Du koffie verkeerd au jenever : mes repères de boissons aux Pays-Bas
Générée par I.A.
Article
Je parle souvent de la table néerlandaise comme d’une cuisine de gestes simples mais précis. Quand je pense aux Pays-Bas, je revois surtout ces verres qui accompagnent les moments du quotidien plutôt que les grandes démonstrations : le café noir du matin, parfois allongé à la hollandaise en koffie verkeerd avec un peu de lait, le thé servi sans cérémonie, et le karnemelk ou le chocolat chaud quand je veux quelque chose de plus doux et rassasiant. J’aime cette sobriété parce qu’elle correspond à ma façon de manger et de discuter : je préfère une boisson juste, utile, bien placée, plutôt qu’un décor. Même autour des canaux d’Amsterdam, ce qui me frappe, ce n’est pas le folklore, mais cette constance dans la manière de boire quelque chose qui accompagne vraiment le rythme du repas. En pratique, je m’en sers de deux façons très concrètes. D’abord, au petit déjeuner ou au déjeuner léger, je choisis un thé noir ou un café avec un boterham au fromage, parce que ça garde le repas net et lisible. Ensuite, à l’apéritif, je pense au jenever, surtout le jonge jenever, servi frais avec des bitterballen ou un plateau de fromages, quand je veux rester dans une tradition locale sans alourdir la soirée. La bière a aussi sa place, mais je la réserve volontiers aux moments où il faut quelque chose de convivial et franc, avec des snacks salés ou un plat simple.

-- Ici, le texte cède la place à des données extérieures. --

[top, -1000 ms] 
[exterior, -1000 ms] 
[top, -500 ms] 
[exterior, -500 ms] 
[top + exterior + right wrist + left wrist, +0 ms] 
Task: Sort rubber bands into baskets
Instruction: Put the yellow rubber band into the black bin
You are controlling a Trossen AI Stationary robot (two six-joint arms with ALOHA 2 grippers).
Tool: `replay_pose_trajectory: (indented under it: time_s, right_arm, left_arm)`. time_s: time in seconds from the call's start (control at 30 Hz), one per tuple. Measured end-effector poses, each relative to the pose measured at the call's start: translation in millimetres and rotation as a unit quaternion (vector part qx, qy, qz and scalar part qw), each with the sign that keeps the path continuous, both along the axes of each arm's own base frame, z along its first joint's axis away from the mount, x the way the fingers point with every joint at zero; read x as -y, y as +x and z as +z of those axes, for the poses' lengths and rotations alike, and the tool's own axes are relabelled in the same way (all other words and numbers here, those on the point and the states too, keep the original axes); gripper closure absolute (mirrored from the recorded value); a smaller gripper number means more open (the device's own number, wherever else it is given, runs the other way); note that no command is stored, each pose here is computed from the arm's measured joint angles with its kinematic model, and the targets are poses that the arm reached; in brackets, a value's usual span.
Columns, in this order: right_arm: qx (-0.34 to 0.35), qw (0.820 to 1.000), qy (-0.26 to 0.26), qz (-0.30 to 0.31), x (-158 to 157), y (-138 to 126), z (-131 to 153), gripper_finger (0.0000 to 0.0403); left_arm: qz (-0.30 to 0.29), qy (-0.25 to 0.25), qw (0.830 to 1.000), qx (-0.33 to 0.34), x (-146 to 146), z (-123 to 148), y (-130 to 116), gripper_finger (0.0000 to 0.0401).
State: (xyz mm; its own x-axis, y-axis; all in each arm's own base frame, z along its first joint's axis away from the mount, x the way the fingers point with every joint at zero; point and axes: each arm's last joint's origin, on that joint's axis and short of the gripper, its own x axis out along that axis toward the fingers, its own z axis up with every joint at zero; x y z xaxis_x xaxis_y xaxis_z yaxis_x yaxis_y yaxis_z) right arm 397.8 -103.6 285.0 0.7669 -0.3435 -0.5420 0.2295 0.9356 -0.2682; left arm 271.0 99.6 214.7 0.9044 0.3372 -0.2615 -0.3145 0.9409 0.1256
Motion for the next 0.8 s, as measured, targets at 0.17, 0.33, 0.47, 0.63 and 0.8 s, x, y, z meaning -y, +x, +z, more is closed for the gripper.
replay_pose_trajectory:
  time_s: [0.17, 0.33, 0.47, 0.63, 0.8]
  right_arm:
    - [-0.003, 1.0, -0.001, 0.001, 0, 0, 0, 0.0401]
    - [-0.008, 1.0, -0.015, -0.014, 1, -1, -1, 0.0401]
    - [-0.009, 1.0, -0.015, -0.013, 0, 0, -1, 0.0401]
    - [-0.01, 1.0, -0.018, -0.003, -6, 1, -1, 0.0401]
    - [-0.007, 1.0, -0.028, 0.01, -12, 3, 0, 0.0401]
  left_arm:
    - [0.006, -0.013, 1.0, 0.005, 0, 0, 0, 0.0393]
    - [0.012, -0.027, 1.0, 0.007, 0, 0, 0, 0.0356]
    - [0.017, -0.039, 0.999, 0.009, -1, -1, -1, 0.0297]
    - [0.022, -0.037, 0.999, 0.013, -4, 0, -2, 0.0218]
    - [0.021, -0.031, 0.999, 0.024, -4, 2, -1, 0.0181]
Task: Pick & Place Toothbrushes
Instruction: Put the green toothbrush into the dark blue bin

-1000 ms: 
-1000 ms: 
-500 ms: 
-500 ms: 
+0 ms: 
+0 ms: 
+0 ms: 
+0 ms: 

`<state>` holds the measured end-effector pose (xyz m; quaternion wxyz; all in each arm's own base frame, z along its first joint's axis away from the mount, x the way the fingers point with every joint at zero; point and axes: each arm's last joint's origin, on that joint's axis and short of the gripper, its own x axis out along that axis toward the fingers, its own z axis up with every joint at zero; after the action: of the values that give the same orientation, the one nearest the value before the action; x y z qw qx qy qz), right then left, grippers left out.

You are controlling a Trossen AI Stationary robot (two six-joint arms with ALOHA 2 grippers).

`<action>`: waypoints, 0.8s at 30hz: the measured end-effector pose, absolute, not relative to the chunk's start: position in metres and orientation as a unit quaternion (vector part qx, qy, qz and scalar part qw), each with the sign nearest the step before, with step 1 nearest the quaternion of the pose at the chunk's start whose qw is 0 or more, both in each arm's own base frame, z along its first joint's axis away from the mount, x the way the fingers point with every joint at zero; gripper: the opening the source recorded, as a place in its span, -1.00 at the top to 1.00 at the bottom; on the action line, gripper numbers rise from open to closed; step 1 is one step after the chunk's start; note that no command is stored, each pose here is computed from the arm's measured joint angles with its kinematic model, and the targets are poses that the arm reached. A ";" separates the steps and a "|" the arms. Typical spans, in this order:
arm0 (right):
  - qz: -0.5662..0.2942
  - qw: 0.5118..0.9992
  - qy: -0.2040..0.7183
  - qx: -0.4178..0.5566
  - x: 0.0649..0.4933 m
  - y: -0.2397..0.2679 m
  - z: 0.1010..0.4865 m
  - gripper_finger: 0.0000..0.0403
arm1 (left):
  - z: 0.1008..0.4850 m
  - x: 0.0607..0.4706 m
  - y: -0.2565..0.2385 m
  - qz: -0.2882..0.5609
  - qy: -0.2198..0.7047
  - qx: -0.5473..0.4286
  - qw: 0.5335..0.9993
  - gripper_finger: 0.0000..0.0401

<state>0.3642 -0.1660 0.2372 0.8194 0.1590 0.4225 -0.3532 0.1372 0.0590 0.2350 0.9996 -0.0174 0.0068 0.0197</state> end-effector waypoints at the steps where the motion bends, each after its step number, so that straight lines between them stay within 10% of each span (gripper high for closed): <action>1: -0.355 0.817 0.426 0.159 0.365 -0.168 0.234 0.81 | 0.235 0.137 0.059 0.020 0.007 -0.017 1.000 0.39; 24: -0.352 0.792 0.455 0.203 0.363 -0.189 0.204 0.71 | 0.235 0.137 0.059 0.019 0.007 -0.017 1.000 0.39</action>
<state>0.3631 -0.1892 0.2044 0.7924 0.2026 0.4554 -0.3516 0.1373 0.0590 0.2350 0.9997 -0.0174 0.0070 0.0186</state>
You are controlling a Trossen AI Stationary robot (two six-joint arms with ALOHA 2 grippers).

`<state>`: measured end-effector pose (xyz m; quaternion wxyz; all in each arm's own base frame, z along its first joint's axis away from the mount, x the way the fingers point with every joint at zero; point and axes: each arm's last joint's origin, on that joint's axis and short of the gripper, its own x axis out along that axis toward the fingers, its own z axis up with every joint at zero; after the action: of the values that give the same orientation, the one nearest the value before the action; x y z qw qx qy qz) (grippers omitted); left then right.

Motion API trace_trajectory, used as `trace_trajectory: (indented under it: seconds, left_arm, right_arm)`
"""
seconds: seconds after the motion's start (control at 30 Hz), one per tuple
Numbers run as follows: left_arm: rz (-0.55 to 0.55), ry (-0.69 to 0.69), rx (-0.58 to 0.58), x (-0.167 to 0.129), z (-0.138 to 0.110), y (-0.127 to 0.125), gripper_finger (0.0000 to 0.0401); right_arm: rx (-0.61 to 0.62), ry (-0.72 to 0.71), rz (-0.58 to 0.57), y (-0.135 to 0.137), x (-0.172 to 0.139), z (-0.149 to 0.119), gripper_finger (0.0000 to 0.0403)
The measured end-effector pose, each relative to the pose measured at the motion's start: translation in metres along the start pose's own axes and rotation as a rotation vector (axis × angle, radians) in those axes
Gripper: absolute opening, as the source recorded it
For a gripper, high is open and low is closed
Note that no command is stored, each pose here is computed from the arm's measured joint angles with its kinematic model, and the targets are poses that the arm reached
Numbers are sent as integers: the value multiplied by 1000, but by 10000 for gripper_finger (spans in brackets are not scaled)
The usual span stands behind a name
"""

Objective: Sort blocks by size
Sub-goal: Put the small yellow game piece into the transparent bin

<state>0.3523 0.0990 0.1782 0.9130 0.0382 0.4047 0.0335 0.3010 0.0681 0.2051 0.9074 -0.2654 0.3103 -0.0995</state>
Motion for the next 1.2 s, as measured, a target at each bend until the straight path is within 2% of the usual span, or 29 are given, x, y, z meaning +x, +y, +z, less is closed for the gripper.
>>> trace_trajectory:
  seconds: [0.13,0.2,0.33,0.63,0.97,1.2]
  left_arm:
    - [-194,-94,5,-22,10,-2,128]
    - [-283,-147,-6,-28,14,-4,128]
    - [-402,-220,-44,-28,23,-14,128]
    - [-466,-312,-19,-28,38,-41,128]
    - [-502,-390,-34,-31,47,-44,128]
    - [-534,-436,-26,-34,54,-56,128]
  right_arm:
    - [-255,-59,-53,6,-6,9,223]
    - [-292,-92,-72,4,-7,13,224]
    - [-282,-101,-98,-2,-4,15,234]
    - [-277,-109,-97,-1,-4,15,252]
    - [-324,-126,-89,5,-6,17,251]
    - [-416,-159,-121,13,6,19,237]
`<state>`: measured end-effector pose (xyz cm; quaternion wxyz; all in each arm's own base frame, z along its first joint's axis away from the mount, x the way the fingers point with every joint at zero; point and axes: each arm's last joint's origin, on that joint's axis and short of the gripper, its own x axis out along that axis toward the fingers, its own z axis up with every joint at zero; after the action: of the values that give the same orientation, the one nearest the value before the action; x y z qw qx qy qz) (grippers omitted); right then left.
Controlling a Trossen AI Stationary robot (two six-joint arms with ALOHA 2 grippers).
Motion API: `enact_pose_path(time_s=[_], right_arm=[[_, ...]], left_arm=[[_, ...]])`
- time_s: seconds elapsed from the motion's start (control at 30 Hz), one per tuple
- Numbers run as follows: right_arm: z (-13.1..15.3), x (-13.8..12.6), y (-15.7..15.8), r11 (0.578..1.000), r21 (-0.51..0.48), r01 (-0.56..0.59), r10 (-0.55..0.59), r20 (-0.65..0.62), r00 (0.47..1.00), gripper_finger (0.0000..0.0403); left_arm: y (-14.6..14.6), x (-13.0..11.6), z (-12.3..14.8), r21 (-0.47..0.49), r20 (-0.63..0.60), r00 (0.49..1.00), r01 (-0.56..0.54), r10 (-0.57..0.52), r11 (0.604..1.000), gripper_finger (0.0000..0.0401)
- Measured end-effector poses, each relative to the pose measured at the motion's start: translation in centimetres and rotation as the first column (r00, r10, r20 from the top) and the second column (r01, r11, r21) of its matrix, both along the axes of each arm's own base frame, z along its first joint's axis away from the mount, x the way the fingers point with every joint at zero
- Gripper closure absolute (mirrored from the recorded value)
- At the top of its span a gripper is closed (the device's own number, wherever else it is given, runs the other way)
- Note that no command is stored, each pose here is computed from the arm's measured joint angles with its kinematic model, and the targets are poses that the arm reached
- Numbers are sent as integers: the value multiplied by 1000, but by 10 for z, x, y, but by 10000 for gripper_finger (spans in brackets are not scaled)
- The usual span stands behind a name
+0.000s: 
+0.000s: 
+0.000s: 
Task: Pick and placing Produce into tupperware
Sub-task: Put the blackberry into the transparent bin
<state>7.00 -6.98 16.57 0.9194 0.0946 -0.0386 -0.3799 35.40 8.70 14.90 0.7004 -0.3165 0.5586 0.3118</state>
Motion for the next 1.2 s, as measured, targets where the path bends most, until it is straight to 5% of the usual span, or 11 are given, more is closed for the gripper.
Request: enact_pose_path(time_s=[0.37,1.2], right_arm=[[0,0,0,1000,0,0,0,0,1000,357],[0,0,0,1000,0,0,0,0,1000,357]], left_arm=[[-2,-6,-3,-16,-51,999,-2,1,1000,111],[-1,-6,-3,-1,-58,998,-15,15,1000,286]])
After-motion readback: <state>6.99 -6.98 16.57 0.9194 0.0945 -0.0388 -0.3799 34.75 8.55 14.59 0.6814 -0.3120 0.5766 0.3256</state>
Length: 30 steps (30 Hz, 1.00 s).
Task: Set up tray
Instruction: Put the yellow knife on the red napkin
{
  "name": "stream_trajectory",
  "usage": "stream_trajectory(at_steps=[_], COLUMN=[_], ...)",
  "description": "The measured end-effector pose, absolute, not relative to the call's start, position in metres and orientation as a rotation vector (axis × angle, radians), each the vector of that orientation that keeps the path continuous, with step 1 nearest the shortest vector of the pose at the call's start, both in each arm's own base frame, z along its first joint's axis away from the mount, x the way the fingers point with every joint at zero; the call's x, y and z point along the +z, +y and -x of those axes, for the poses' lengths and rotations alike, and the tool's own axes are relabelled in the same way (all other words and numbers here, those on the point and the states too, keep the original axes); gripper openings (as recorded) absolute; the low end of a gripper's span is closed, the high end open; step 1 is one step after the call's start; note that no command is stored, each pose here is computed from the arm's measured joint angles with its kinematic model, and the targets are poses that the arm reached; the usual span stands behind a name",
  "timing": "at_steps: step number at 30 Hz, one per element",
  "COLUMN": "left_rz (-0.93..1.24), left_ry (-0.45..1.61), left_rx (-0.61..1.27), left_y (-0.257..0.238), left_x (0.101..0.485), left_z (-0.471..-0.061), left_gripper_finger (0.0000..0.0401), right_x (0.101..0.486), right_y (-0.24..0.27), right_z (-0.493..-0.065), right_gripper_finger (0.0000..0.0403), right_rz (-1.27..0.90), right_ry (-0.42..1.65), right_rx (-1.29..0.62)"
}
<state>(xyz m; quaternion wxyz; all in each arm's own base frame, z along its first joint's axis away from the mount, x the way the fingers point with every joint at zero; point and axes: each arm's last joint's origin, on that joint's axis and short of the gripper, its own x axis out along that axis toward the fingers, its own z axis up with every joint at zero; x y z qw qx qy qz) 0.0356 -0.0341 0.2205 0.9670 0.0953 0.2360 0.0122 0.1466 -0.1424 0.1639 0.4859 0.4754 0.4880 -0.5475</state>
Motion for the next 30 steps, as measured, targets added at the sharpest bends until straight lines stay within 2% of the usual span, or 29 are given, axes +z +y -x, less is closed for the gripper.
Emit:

Pour le vin, je reste mesuré : ce n’est pas la boisson qui raconte le mieux les Pays-Bas, mais je peux en servir un blanc sec si la table est moderne et que je veux garder l’accord propre. Ce que je retiens, au fond, c’est qu’aux Pays-Bas la boisson n’est pas là pour impressionner, elle sert le repas et la conversation. C’est exactement le type d’astuce que j’aime partager dans LaBouffe : des repères concrets, locaux, et assez honnêtes pour tenir dans la vraie vie L'abus d'alcool est dangereux pour la santé, à consommer avec modération.